§ What the task requires
Look for the word "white" in the entries and copy every line where it shows up.

§ Data for the task
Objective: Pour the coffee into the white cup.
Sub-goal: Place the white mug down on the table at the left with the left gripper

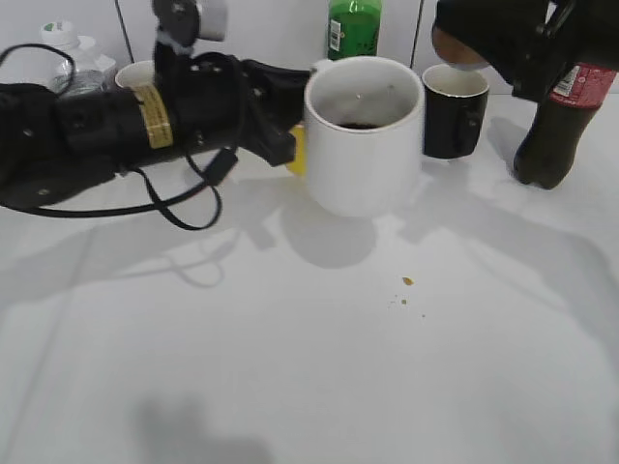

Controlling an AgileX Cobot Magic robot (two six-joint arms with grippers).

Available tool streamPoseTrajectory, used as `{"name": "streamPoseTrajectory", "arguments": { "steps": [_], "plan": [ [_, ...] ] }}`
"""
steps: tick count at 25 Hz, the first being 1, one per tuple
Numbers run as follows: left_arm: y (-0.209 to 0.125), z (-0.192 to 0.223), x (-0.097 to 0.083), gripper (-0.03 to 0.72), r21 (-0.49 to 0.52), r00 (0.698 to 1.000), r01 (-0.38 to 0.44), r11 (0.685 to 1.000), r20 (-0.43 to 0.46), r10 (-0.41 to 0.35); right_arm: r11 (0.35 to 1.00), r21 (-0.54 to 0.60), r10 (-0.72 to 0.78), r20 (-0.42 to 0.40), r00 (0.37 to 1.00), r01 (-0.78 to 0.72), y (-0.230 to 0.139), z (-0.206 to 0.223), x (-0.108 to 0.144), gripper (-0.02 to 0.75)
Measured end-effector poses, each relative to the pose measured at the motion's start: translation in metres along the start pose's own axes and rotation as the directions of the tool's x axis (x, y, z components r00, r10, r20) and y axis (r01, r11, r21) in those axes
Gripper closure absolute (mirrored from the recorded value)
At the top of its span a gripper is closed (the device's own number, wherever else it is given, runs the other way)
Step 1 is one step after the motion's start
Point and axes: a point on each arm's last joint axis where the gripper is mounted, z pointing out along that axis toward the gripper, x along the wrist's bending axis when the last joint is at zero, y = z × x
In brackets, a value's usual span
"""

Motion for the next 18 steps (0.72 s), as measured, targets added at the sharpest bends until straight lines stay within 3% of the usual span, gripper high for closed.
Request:
{"name": "streamPoseTrajectory", "arguments": {
  "steps": [2,5,13,18],
  "plan": [
    [0.001,-0.01,0.009,0.634,0.002,0.999,0.001,1.0,-0.034,-0.001,0.989,0.042,0.141,0.042,0.989,-0.143,-0.004,0.0,-0.003,0.203],
    [-0.004,-0.03,0.022,0.634,0.021,0.996,0.018,1.0,-0.093,-0.016,0.97,0.096,0.212,0.115,0.97,-0.223,-0.011,-0.001,-0.008,0.203],
    [-0.033,-0.086,0.04,0.634,0.059,0.966,0.115,0.992,-0.238,-0.098,0.959,0.137,0.223,0.171,0.96,-0.247,-0.016,-0.002,-0.012,0.203],
    [-0.051,-0.113,0.044,0.634,0.037,0.923,0.15,0.988,-0.364,-0.126,0.959,0.139,0.223,0.173,0.959,-0.248,-0.016,-0.002,-0.012,0.203]
  ]
}}
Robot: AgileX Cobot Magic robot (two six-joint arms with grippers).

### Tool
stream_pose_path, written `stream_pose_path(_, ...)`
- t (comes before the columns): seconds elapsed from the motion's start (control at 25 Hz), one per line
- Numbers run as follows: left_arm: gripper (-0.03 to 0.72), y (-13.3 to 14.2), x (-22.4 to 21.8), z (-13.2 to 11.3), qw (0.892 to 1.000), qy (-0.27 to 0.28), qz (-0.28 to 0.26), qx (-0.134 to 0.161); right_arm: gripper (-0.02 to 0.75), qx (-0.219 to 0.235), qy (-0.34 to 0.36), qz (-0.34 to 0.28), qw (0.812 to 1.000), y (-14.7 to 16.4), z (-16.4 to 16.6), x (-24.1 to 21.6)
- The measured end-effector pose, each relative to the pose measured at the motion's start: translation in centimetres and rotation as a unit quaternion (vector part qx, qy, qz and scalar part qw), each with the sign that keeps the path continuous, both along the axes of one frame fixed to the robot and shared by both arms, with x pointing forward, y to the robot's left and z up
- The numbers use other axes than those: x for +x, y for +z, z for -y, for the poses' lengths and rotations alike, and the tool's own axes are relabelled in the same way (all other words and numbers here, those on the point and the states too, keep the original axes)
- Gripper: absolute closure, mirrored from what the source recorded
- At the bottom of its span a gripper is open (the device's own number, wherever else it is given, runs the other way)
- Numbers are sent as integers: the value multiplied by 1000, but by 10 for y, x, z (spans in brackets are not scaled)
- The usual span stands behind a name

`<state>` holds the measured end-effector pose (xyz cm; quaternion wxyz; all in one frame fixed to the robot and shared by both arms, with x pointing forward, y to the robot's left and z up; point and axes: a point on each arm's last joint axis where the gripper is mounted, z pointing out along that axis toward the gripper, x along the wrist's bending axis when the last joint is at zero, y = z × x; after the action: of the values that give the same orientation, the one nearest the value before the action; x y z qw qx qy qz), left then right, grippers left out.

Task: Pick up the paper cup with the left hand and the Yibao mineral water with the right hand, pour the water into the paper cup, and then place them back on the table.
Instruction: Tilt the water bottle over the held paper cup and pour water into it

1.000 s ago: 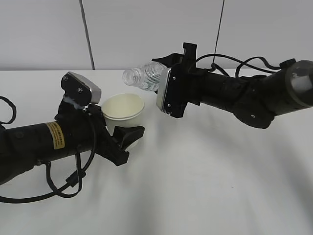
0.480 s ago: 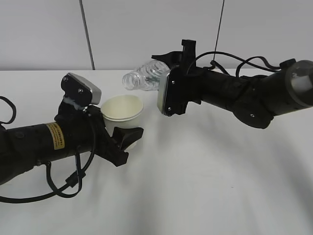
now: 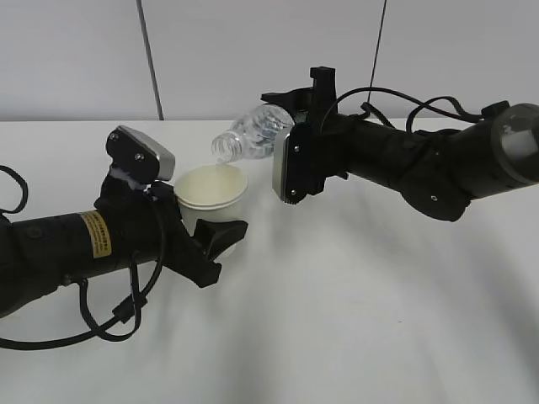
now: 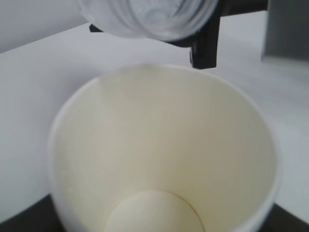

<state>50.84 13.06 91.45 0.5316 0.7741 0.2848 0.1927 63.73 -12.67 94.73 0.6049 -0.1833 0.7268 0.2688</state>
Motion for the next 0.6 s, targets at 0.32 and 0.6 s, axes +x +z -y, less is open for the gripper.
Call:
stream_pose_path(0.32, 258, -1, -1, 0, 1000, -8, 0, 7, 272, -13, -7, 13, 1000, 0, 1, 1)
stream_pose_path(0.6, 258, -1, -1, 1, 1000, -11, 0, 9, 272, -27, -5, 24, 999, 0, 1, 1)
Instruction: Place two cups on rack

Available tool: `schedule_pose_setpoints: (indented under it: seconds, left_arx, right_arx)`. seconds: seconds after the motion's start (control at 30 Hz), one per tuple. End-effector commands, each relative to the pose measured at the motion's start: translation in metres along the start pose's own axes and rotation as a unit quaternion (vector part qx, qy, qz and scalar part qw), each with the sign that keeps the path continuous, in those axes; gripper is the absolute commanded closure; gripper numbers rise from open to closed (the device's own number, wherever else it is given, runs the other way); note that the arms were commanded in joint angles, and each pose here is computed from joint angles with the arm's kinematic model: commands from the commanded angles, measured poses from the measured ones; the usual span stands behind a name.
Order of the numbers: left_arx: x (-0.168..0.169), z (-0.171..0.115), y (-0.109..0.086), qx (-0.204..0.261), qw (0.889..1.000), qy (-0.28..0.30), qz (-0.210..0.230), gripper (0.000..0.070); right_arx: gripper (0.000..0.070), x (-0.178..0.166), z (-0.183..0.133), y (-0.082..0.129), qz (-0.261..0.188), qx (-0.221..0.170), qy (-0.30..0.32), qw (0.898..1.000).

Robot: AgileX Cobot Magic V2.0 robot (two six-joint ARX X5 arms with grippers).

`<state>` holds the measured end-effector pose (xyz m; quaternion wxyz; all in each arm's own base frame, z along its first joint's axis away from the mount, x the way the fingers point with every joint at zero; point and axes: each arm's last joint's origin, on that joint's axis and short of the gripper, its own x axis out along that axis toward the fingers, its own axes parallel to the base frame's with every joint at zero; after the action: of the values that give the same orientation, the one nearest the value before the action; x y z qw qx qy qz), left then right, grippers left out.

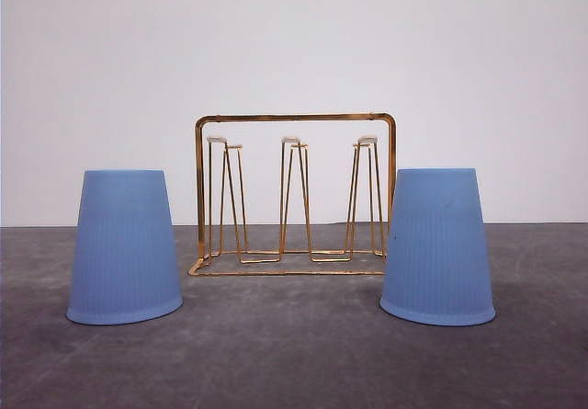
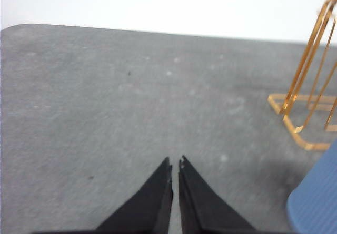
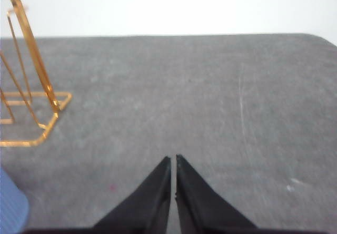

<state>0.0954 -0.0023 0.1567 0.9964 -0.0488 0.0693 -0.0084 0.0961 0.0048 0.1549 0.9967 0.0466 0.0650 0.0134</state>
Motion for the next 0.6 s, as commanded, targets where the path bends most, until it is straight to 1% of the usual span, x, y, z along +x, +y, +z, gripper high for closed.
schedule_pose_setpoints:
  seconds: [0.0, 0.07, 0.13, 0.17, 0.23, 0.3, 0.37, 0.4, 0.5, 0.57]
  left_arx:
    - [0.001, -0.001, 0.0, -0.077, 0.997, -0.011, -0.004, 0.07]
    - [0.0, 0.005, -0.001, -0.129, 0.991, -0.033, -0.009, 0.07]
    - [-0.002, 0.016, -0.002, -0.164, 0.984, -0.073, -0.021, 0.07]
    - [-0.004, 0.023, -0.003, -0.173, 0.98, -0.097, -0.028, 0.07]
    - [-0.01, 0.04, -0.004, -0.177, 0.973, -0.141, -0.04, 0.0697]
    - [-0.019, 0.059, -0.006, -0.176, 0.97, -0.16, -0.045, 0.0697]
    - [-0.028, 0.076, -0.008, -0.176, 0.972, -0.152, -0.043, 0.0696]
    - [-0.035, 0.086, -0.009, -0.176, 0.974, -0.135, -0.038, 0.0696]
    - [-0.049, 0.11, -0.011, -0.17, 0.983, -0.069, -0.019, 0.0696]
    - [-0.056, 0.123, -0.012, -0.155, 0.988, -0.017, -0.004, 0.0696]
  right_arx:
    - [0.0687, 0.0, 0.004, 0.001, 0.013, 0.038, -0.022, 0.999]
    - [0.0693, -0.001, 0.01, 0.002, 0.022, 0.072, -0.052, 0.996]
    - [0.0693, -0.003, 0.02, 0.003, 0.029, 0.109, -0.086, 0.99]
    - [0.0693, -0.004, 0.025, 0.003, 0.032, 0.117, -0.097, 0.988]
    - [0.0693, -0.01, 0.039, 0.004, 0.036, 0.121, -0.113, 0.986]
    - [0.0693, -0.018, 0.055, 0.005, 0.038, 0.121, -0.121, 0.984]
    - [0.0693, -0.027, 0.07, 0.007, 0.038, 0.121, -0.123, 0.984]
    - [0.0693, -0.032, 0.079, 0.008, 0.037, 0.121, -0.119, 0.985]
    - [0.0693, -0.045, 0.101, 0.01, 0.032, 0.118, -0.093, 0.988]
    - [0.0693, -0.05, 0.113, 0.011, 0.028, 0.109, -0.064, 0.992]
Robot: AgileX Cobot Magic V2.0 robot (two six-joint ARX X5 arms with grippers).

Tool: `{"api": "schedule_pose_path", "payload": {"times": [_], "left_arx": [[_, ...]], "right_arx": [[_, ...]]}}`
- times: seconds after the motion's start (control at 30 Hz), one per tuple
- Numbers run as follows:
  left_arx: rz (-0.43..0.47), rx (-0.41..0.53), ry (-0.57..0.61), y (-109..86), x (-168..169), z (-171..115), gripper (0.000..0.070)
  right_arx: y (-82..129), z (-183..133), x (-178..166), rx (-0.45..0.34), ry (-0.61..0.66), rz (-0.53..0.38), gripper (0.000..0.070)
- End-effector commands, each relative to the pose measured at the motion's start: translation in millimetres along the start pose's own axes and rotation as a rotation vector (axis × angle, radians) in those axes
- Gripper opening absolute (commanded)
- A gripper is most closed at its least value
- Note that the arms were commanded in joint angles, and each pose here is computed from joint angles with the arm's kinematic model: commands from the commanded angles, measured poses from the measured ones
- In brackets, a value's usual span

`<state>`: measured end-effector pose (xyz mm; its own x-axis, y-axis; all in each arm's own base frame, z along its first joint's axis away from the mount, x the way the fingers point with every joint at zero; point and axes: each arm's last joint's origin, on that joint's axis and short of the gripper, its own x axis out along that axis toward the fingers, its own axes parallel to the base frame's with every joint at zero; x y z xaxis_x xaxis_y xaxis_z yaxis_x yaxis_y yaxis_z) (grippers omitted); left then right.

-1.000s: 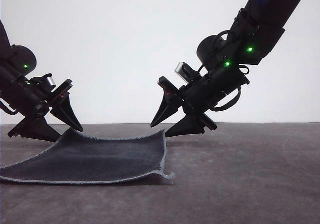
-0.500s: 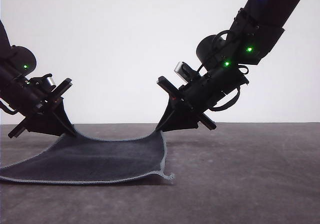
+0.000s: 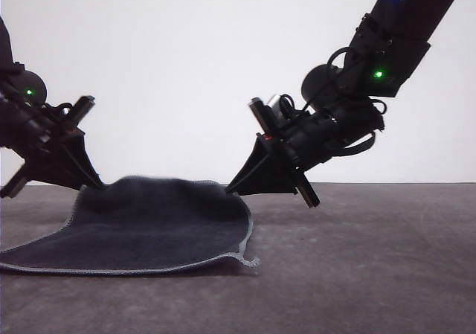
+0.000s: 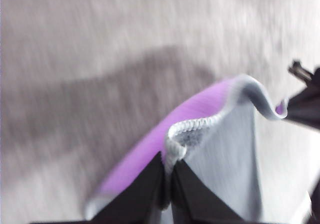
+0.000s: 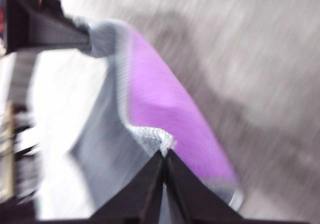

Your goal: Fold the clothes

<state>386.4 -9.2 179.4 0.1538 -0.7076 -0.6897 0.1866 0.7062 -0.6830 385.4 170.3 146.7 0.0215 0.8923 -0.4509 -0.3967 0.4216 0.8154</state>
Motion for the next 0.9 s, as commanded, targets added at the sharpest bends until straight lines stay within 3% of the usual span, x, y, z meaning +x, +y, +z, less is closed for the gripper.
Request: {"api": "schedule_pose_path", "payload": {"times": [0.0, 0.23, 0.5, 0.87], "left_arx": [[-0.015, 0.052, 0.043, 1.4, 2.0, 0.8, 0.0000], [-0.042, 0.039, 0.171, -4.1, -3.1, -13.0, 0.0000], [-0.077, -0.004, 0.288, -8.6, -7.1, -27.4, 0.0000], [-0.083, -0.032, 0.375, -12.1, -10.5, -36.5, 0.0000]], "right_arx": [[0.5, 1.4, 3.3, -0.022, 0.028, 0.037, 0.0000], [4.4, -11.9, 3.6, 0.063, 0.136, 0.133, 0.0000], [6.9, -29.1, 5.9, 0.119, 0.239, 0.135, 0.0000], [12.9, -44.2, 9.9, 0.128, 0.329, 0.135, 0.0000]]}}
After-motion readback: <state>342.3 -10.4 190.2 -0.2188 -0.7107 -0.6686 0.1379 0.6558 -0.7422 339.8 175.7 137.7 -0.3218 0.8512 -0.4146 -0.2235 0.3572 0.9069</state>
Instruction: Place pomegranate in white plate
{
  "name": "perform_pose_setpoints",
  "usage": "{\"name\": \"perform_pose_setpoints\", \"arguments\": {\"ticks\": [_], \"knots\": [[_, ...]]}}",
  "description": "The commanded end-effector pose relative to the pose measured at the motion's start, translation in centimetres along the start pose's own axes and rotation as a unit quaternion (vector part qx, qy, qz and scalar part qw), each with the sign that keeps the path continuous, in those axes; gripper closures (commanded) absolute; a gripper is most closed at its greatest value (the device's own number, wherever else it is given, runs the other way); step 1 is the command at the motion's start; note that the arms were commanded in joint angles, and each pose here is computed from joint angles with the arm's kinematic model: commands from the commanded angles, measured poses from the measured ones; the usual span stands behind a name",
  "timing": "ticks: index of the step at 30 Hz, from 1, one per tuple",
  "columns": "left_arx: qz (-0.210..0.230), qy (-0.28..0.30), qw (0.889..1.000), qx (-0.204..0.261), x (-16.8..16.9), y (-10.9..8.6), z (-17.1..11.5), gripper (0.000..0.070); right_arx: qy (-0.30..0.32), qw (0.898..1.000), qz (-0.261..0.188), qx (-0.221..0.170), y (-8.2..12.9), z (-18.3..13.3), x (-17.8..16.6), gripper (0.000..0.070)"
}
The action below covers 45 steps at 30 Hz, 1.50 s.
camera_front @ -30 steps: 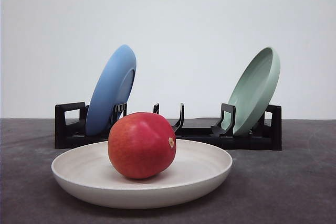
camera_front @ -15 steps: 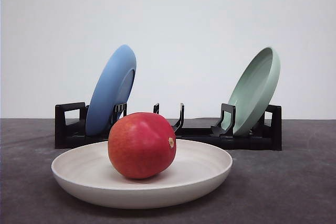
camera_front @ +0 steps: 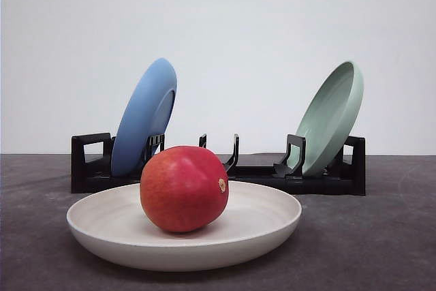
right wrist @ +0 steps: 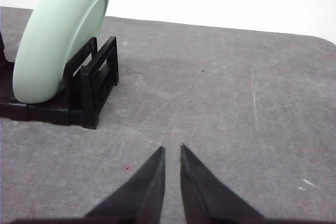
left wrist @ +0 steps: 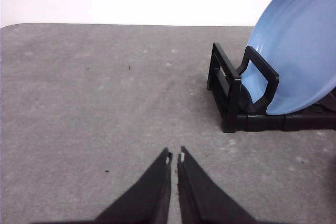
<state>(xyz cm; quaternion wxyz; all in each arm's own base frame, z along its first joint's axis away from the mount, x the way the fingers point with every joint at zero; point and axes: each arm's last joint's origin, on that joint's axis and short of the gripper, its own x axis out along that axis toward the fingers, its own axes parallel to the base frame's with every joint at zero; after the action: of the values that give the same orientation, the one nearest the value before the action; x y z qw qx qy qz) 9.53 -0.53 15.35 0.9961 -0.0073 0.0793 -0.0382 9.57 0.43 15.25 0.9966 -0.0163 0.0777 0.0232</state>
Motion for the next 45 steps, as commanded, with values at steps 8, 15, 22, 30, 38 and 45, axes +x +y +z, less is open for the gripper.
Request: {"name": "perform_pose_setpoints", "arguments": {"ticks": [8, 15, 22, 30, 38, 45], "knots": [[0.000, -0.003, 1.000, 0.000, 0.09, 0.01, -0.15, 0.0700, -0.003, 1.000, -0.001, 0.001, -0.01, -0.06, 0.05, 0.0652], [0.000, -0.003, 1.000, 0.000, 0.09, 0.01, -0.15, 0.0700, -0.003, 1.000, -0.001, 0.001, -0.01, -0.06, 0.05, 0.0652], [0.000, -0.003, 1.000, 0.000, 0.09, 0.01, -0.15, 0.0700, -0.003, 1.000, -0.001, 0.001, -0.01, -0.05, 0.04, 0.0652], [0.000, -0.003, 1.000, 0.000, 0.09, 0.01, -0.15, 0.0700, -0.003, 1.000, -0.001, 0.001, -0.01, -0.06, 0.05, 0.0652], [0.000, -0.003, 1.000, 0.000, 0.09, 0.01, -0.15, 0.0700, -0.003, 1.000, -0.001, 0.001, -0.01, -0.06, 0.05, 0.0652], [0.000, -0.003, 1.000, 0.000, 0.09, 0.01, -0.15, 0.0700, -0.003, 1.000, -0.001, 0.001, -0.01, -0.06, 0.05, 0.0652]]}}
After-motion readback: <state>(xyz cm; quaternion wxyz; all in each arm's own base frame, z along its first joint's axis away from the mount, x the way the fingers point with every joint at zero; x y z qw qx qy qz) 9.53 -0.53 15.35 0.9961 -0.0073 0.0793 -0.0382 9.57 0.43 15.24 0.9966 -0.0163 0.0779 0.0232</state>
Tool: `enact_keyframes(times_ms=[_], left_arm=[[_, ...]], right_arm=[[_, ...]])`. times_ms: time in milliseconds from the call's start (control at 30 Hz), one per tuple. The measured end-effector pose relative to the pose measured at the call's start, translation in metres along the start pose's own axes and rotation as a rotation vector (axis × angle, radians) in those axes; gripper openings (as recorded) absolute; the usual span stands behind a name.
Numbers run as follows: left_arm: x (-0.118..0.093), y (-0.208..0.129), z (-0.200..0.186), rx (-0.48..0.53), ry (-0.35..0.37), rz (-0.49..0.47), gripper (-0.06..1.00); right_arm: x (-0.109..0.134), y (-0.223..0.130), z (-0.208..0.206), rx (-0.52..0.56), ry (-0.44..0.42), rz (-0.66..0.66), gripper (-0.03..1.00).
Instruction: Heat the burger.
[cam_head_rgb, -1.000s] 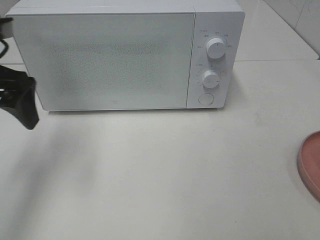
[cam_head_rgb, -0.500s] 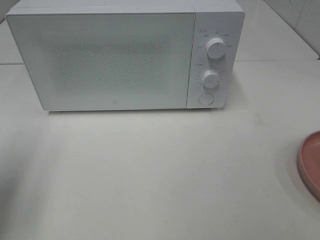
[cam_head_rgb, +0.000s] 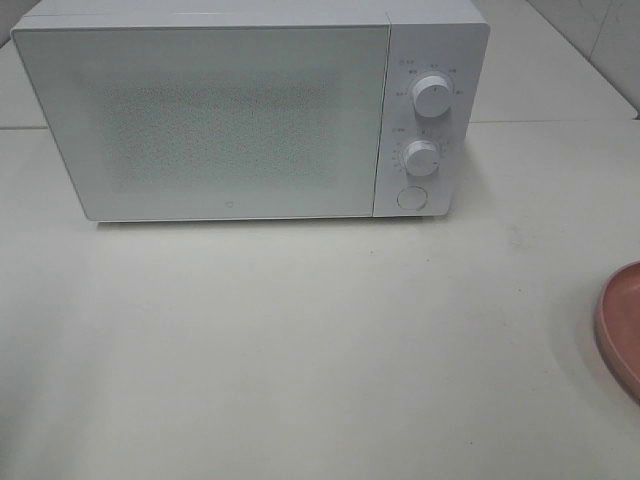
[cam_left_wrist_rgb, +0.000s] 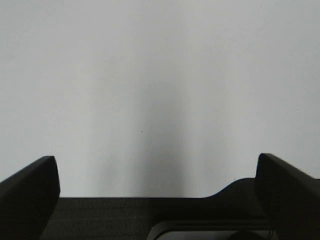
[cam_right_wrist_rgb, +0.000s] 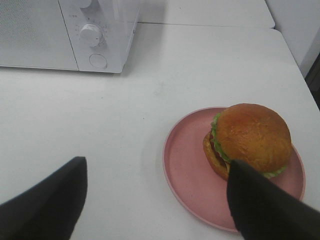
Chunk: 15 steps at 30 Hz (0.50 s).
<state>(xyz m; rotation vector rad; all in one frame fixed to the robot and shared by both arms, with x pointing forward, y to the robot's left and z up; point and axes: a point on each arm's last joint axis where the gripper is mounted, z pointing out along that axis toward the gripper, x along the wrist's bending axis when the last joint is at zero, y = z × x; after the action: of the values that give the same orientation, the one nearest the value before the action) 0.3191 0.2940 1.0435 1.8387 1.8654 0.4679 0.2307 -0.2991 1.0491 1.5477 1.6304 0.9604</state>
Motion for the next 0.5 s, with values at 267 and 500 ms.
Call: enact_keyframes(times_ms=[267, 500], left_arm=[[-0.002, -0.026, -0.027, -0.201, 0.001, 0.024, 0.98], [-0.007, -0.055, -0.053, -0.442, -0.051, 0.034, 0.98]], right_arm=[[0.000, 0.000, 0.000, 0.000, 0.000, 0.000, 0.75], [0.000, 0.000, 0.000, 0.000, 0.000, 0.000, 0.75]])
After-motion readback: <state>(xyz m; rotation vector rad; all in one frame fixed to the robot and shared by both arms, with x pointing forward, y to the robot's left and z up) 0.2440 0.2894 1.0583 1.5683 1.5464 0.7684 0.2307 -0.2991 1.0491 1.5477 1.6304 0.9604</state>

§ Solution to the exercise
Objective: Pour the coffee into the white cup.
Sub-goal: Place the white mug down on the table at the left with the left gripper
Instruction: Place pomegranate in white plate

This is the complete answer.